草丈30~50cm。根茎は太く先端を2分岐を繰り返し長く地下茎を伸ばします。2月頃先端から赤い新芽を出します。茎の断面は円く平滑上部に長い白毛があります。葉は幅6~7mm、長さ4~9cmの披針形、全縁、螺旋状に互生、主脈が白く目立ちます。

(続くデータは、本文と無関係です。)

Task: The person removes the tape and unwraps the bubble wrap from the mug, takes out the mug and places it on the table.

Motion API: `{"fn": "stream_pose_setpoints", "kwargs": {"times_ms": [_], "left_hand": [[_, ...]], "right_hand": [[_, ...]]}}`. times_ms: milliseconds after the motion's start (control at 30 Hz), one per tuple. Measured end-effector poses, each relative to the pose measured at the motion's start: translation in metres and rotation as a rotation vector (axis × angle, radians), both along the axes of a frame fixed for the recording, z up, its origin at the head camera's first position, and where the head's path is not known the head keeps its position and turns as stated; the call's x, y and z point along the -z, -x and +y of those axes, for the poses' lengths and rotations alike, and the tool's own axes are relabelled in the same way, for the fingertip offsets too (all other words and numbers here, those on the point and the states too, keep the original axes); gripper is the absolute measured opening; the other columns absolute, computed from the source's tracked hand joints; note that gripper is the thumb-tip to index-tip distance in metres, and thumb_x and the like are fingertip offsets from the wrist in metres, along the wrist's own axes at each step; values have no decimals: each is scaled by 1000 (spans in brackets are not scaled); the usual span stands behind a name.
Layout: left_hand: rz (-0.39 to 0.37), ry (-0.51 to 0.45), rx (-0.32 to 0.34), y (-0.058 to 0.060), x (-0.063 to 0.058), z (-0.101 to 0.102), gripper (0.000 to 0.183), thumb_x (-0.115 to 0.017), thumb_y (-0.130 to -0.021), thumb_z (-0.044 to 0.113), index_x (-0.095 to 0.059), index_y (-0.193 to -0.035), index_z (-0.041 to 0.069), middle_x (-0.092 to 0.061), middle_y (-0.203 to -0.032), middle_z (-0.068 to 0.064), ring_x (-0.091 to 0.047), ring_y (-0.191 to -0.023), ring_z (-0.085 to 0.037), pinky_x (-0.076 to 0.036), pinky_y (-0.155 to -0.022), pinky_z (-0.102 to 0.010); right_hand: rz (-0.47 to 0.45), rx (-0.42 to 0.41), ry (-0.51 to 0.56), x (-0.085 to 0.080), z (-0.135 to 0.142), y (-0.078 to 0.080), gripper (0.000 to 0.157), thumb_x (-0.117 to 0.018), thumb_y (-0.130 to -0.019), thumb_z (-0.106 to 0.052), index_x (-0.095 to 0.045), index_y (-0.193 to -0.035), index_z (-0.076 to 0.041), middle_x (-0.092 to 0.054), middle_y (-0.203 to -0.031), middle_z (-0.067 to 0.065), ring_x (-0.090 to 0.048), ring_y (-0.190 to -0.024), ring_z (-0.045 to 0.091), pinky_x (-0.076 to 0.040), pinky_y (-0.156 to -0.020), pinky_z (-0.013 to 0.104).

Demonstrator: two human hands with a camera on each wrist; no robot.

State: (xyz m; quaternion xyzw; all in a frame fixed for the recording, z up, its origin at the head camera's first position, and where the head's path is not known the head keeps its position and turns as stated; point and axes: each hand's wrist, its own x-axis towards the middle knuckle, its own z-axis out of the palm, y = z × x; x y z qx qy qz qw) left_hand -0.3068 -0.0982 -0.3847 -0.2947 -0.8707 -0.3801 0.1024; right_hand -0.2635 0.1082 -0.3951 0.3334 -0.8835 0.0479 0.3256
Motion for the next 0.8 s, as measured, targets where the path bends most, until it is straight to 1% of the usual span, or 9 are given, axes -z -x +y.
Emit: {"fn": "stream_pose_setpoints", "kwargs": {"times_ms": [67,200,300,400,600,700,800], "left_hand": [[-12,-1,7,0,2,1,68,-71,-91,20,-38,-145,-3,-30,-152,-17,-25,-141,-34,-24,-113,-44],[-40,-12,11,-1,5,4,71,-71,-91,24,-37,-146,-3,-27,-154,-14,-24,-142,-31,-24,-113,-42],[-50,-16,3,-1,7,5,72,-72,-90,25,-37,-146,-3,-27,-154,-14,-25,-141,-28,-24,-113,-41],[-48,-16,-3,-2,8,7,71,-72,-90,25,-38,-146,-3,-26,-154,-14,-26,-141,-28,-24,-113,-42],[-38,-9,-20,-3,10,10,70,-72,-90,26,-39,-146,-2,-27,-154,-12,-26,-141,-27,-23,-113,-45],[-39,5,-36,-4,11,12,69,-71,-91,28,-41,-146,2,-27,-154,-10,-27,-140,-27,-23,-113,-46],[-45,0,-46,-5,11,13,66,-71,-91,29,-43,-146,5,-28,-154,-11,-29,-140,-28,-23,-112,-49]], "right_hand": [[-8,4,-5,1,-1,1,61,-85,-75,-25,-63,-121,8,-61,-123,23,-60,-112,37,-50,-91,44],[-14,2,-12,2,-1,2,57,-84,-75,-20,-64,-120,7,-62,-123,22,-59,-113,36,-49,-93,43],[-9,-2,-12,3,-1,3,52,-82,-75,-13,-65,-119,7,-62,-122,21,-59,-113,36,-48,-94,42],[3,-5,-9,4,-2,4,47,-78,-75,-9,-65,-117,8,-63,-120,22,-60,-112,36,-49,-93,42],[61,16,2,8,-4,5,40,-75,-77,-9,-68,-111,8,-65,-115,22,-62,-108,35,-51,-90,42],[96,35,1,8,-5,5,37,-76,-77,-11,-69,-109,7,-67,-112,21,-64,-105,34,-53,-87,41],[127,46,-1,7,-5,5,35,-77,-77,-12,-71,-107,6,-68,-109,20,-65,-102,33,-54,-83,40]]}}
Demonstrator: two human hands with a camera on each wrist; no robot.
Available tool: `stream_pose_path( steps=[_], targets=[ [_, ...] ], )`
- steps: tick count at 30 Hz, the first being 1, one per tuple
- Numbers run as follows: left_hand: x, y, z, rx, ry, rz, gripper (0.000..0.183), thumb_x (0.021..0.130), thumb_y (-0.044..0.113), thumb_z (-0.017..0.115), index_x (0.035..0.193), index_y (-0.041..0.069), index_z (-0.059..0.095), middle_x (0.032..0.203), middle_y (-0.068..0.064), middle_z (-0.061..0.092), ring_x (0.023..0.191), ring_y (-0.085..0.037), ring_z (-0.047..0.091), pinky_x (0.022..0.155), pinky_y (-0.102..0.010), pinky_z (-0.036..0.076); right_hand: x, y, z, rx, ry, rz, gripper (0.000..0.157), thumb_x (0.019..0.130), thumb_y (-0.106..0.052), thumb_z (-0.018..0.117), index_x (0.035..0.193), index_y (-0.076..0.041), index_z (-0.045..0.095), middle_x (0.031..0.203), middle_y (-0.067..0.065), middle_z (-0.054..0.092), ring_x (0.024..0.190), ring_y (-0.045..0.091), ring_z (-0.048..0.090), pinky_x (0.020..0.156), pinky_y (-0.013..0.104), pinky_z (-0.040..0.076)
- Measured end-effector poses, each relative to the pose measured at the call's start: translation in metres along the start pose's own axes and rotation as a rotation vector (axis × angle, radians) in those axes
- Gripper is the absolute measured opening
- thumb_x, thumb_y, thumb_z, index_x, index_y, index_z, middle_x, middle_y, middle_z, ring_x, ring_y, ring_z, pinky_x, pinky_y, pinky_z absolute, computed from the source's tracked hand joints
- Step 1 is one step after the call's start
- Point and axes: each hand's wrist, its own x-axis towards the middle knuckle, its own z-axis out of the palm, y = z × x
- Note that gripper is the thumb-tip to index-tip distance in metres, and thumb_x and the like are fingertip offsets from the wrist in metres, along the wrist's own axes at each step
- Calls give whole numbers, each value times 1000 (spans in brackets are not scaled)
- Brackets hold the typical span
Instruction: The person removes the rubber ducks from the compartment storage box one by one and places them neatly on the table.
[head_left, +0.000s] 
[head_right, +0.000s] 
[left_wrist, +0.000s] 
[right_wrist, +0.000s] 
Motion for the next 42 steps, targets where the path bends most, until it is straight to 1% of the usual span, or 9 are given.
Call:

茎先に輪生した5葉を出します。その葉腋から5本の散形枝を出し杯状に3枚の総苞片を出します。

ノウルシの杯状花序

花期は3~4月。各総苞片の腋からさらに2枚の黄色い苞葉を出し杯状花序を形成します。ノウルシには萼も花弁もありません。

ノウルシ

苞葉の裏には毛が見えます。5枚の総苞片は合着し杯状になっています。まず5個の腺体が現れました。黄色から橙い色の楕円形で蜜を出します。

ノウルシ

中央の花は不稔性(結実しない)の花で腺体と雄しべからなり雌しべがない花です。葉腋から出す散形枝の中央にも不稔性の花が付きます。

ノウルシ

杯状総苞片の上に5個の腺体、その上には雄しべ1本からなる雄花が数個、雄花の中央には柄を持った淡黄色の1本の雌しべからなる雌花があります。雄花の花糸は2本が合着し、葯は2つに分かれています。子房の外側にはいぼ状突起があり、柱頭は3裂しさらに花頭が2裂します。

果実

ノウルシの果実

チョウジソウの背が高くなってノウルシはすっかり隠れてしまいました。覗いてみると苞葉が緑色に変わり、子房が立ち上がっています。子房外側のいぼ状突起は果実になっても残っています。果実は3室からなり1室に1種子が入った蒴果です。果実は6mm、熟すと茶褐色になり脱落します。種子は3mmrの球形、結実率は低いようです。果実が落下いた後紅葉することもあり、地上部は枯れます。

ノウルシにシリブトヒメヒラタアブ

ノウルシにシリブトヒメヒラタアブ

自然教育園の水生植物園の一画が3月後半に黄色く染まります。そしていつの間にか黄色い華やぎが消えて他の植物に覆われてしまいます。